TASK TO CARRY OUT:
Reproduce the complete listing without any deviation.
*** DATA SEGMENT ***
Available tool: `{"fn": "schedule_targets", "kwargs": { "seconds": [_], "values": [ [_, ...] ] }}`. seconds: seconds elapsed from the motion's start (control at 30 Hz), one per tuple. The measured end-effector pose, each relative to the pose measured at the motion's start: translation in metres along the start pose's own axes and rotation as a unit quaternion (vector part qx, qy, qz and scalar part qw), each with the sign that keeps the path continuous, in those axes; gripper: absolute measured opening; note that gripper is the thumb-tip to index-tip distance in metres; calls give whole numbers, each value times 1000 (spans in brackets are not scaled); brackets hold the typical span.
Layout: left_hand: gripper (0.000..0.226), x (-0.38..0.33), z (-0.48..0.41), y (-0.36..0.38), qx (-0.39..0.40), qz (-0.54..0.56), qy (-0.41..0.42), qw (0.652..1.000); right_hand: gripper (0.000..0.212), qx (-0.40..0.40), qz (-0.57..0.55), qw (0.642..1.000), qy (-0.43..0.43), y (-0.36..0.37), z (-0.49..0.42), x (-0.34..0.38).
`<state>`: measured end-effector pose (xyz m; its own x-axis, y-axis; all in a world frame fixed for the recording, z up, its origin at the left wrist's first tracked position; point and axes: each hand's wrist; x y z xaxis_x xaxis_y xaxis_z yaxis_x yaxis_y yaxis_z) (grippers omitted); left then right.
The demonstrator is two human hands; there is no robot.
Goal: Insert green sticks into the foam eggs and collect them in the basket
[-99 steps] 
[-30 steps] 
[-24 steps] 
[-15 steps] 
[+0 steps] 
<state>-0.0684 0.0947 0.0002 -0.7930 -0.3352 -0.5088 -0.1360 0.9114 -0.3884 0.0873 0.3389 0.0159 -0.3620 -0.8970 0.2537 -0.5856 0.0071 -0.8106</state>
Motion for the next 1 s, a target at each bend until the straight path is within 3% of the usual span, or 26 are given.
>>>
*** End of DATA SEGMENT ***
ANSWER TO THE PROBLEM:
Available tool: `{"fn": "schedule_targets", "kwargs": { "seconds": [_], "values": [ [_, ...] ] }}`. seconds: seconds elapsed from the motion's start (control at 30 Hz), one per tuple. The measured end-effector pose, each relative to the pose measured at the motion's start: translation in metres along the start pose's own axes and rotation as a unit quaternion (vector part qx, qy, qz and scalar part qw), each with the sign that keeps the path continuous, in those axes; gripper: absolute measured opening; note that gripper is the thumb-tip to index-tip distance in metres; calls give whole numbers, each value times 1000 (spans in brackets are not scaled); brackets hold the typical span.
Layout: left_hand: gripper (0.000..0.226), x (-0.38..0.33), z (-0.48..0.41), y (-0.36..0.38), qx (-0.39..0.40), qz (-0.54..0.56), qy (-0.41..0.42), qw (0.652..1.000); right_hand: gripper (0.000..0.212), qx (-0.40..0.40), qz (-0.57..0.55), qw (0.642..1.000), qy (-0.43..0.43), y (-0.36..0.37), z (-0.49..0.42), x (-0.34..0.38).
`<state>`: measured end-effector pose (xyz m; its own x-axis, y-axis; all in a world frame fixed for the recording, z up, its origin at the left wrist's first tracked position; point and axes: each hand's wrist; x y z xaxis_x xaxis_y xaxis_z yaxis_x yaxis_y yaxis_z) (grippers omitted); left then right.
The demonstrator is two human hands; there is no robot.
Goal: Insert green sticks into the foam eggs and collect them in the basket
[-99 steps] 
[-30 steps] 
[-24 steps] 
[-15 steps] 
[+0 steps] 
<state>-0.0684 0.0947 0.0002 -0.7930 -0.3352 -0.5088 -0.1360 0.9114 -0.3884 0.0873 0.3389 0.0159 -0.3620 -0.8970 0.2537 -0.5856 0.0071 -0.8106</state>
Motion for the next 1 s, a target at each bend until the straight path is within 3% of the usual span, or 26 are given.
>>>

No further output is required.